Davalı vekilinin cevap dilekçesinde özetle; poliçe ve teminat limitlerinin belirlenmesi gerektiğini, manevi tazminat takdiri yapılırken Yargıtay uygulamalarının esas alınması gerektiğini, kusur durumunun tespitinin gerektiği, tazminat hesaplaması aktüer sıfatına sahip bilirkişiler tarafından ZMMS genel şartları çerçevesinde yapılması gerektiğini, müterafik kusur indirimi yapılması gerektiğini, davacılarca talep edilen faizin hatalı talep edildiğini, davacıların ceza yargılaması sırasında şikayetlerinden vazgeçmeleri ya da uzlaşma bildirimlerinin şikayetçi tarafından dosyaya sunulması gerektiğini, ayrıca davacı yanın yargılama gideri ile vekalet ücreti taleplerinin de hatalı olduğu, davanın reddini talep ettikleri görülmüştür.
Mahkememizce verilen ara karar uyarınca dosyanın kusur tespiti için Ankara ATK'ya gönderildiği, tanzim edilen raporda özetle; sürücü ...'un %80 oranında, müteveffa sürücü ...'ın ise %20 oranında kusurlu olduğu bildirilmiştir.
Mahkememiz dosyasına kazandırılan bilirkişi raporu taraflara usulüne uygun olarak tebliğ edilmiştir.
Tüm dosya kapsamı ve deliller birlikte değerlendirildiğinde; davacı vekili davalı aleyhine Tazminat (Ölüm Ve Cismani Zarar Sebebiyle Açılan Tazminat) davası açmış, davalı yan yasal süresi içerisinde davanın reddini talep etmiştir.
Mahkememiz dosyasına kazandırılan ATK raporunda sürücü ...'un %80 oranında, müteveffa sürücü ...'ın ise %20 oranında kusurlu olduğu bildirilmekte olup aynı zamanda davacı tarafların SED araştırmaları kolluk marifetiyle yapılmış dosya arasına alınmıştır.
Manevi tazminat bakımından; davacılar ... ve ...'ın müşterek çocukları ...'ın meydana gelen kaza nedeniyle yaşamını yitirdiği, bu nedenle zor günler geçirdiklerini ve evlatlarını kaybetmenin derin acısı ile birlikte manevi zarara uğradıklarını, tarafların sosyal ve ekonomik durumları, haksız eylemin ağırlığı, kusur durumu ve diğer hususlar dikkate alınarak aynı zamanda'hükmedilcek bu para, zarara uğrayandan manevi huzuru doğurmayı gerçekleştirecek tazminata benzer bir fonksiyonu olan özgün bir nitelik taşır, bir ceza olmadığı gibi mamelek hukukuna ilişkin zararın karşılanmasını da amaç edinmemiştir.

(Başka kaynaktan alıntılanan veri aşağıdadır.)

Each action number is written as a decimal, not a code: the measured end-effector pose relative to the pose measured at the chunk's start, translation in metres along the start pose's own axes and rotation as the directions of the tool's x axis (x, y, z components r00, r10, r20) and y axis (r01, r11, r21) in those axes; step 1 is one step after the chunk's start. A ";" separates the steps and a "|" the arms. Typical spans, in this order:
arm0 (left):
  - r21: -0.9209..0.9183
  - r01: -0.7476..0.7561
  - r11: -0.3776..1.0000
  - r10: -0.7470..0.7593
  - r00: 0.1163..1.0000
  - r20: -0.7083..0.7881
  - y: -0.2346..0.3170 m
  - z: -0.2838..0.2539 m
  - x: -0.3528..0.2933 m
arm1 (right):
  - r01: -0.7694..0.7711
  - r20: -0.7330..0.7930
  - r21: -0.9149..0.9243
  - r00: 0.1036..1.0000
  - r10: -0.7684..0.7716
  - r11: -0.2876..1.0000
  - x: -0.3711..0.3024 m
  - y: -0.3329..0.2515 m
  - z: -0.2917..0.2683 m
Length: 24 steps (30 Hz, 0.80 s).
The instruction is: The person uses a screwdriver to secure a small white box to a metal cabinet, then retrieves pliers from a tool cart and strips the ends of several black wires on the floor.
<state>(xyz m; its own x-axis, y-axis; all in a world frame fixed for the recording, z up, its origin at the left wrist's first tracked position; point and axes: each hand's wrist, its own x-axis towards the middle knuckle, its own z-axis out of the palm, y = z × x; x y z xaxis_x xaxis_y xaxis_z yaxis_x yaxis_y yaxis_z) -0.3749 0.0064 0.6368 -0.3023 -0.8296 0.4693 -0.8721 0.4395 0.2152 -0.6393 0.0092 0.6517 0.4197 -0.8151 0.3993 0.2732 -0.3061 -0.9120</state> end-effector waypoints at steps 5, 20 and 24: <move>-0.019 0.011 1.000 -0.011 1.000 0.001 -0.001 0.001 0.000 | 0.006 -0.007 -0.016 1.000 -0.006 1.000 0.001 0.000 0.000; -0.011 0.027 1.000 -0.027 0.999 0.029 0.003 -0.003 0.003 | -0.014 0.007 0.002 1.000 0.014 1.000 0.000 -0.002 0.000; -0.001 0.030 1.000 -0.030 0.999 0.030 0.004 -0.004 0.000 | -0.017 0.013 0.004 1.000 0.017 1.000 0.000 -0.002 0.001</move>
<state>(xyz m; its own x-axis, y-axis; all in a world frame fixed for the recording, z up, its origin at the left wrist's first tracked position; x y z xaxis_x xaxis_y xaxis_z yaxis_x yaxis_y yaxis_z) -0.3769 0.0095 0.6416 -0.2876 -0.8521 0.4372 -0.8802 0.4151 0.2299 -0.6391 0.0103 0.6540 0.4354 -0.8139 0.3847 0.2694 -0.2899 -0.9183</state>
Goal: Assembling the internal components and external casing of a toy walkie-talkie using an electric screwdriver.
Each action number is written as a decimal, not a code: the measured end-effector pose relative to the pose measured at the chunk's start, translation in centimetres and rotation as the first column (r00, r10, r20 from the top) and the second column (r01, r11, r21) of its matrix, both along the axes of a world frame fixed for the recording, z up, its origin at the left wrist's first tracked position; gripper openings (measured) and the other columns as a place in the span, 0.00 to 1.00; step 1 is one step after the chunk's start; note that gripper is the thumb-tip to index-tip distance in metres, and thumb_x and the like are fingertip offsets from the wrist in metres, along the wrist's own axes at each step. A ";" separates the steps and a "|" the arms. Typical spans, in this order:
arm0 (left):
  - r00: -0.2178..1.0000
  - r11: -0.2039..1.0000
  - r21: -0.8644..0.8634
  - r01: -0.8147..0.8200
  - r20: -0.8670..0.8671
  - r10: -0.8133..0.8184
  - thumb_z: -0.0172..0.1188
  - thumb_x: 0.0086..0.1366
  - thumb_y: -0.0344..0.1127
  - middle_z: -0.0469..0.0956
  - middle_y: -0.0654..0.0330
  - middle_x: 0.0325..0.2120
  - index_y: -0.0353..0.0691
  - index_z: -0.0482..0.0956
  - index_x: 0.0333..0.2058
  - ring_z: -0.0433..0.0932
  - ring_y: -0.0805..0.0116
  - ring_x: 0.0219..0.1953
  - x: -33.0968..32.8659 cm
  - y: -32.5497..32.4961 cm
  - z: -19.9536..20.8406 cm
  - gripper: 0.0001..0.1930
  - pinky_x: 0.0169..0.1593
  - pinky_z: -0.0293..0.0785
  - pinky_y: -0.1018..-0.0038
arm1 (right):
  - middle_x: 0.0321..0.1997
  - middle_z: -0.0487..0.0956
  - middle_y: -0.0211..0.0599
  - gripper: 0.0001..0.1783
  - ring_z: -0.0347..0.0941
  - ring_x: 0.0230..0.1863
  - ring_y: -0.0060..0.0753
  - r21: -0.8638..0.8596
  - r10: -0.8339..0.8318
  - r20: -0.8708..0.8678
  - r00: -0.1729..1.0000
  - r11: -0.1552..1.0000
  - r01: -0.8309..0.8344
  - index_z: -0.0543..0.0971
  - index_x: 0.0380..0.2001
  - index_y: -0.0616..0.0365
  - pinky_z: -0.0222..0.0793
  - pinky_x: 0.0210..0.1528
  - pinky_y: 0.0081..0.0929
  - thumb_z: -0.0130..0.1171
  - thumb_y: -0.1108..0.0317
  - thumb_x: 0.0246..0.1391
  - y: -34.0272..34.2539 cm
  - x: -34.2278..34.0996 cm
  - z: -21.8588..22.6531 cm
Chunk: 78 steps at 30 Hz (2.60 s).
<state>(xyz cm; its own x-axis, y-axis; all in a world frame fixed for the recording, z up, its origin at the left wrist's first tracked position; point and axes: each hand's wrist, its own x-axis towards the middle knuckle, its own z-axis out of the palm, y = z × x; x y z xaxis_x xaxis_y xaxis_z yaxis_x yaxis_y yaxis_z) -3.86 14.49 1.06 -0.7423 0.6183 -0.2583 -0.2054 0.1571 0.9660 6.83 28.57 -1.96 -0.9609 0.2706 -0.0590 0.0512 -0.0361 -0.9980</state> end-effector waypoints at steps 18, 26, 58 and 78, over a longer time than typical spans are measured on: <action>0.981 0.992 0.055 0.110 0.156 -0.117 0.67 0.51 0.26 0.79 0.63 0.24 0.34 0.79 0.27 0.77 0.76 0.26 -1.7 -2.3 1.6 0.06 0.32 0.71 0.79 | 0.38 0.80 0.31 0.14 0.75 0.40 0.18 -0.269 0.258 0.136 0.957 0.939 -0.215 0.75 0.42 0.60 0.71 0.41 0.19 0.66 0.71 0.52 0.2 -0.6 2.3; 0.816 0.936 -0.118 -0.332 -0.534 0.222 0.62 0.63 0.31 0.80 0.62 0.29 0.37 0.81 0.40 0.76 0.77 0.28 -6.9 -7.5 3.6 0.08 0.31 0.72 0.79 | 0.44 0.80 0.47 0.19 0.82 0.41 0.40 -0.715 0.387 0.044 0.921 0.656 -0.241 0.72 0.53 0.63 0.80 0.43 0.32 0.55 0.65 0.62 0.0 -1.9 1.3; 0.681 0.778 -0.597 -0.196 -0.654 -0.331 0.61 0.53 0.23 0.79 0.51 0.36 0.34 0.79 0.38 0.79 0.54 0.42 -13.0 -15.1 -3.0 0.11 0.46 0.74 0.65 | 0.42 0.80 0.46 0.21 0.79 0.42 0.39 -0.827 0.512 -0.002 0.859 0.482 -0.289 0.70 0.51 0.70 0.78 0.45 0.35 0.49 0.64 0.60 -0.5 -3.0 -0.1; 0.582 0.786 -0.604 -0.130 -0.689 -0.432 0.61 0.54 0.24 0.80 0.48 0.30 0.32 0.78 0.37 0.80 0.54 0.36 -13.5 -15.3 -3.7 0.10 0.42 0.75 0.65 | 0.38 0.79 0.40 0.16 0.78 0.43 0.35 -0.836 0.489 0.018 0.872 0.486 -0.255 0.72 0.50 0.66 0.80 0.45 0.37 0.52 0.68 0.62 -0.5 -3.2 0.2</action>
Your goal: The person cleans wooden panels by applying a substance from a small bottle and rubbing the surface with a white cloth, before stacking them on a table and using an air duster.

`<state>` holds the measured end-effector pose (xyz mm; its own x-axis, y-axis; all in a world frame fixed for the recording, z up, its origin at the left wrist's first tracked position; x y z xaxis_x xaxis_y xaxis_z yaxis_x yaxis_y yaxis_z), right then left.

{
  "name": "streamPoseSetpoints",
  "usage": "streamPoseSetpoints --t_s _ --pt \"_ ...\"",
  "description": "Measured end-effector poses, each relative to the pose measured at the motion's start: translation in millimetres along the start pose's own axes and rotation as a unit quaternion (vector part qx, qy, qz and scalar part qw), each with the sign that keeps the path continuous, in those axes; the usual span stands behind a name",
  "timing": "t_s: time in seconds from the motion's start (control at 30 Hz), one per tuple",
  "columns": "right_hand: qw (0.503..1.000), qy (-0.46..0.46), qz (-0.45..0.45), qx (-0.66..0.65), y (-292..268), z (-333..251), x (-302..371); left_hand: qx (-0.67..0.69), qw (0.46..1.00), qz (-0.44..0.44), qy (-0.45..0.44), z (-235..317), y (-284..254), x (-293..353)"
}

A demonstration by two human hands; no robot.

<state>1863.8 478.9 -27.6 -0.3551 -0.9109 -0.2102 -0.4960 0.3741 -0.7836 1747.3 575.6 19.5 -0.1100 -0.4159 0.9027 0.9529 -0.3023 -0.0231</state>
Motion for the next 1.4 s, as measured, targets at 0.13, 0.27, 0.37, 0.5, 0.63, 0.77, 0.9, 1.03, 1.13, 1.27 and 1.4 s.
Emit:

O halde bu tazminatın sınırı onun amcına göre belirlenmelidir, takdir edilecek miktarı mevcut halde elde edilecek tatmin duygusunun etkisine ulaşmak için gerekli olan kadar olmalıdır' (Yüksek Yargıtay . HD'nin 06/06/1999 Tarih, .../... ; . HD'nin 18/06/1998 tarih, ... /... ), 'hükmedilcek bu para, zarara uğrayandan manevi huzuru doğurmayı gerçekleştirecek tazminata benzer bir fonksiyonu olan özgün bir nitelik taşır, bir ceza olmadığı gibi mamelek hukukuna ilişkin zararın karşılanmasını da amaç edinmemiştir. O halde bu tazminatın sınırı onun amcına göre belirlenmelidir, takdir edilecek miktarı mevcut halde elde edilecek tatmin duygusunun etkisine ulaşmak için gerekli olan kadar olmalıdır' (Yüksek Yargıtay . HD'nin 06/06/1999 Tarih, ... /... ; . HD'nin 18/06/1998 tarih, ... /... ), Manevi tazminat zenginleşme aracı olmamakla beraber bu yöndeki talep hakkındaki hüküm kurulurken olay sebebi ile duyulan acı ve elemin kısmen de olsa giderilmesi amaçlanmalı bu sebeple tarafların sosyal ve ekonomik durumları ile birlikte olayın meydana geliş şekli de göz önünde bulundurularak hak ve nesafet çerçevesinde bir sonuca varılmalıdır, zira TMK'nın 4. Maddesinde kanunun takdir hakkı verdiği hallerde hakimin hak ve nesafete göre takdir edeceği öngörülmüştür.( Yüksek Yargıtay . HD'nin 23/02/2015 Tarih ... Esas ... Karar) anılan emsal kararların da dikkate alınması ve Yüksek Yargıtay . HD'nin 23/02/2015 Tarih ... Esas ... Karar yine HGK'nın 23/06/2004 tarihli, ... -... sayılı kararında '22.06.1966 günlü ve ... sayılı Yargıtay İçtihadı Birleştirme Kararı'nın gerekçesinde takdir olunacak manevi tazminatın tutarını etkileyecek özel hal ve şartlar da açıkça gösterilmiştir. Bunlar her olaya göre değişebileceğinden hakim bu konuda takdir hakkını kullanırken ona etkili olan nedenleri de karar yerinde objektif ölçülere göre isabetli bir biçimde göstermelidir.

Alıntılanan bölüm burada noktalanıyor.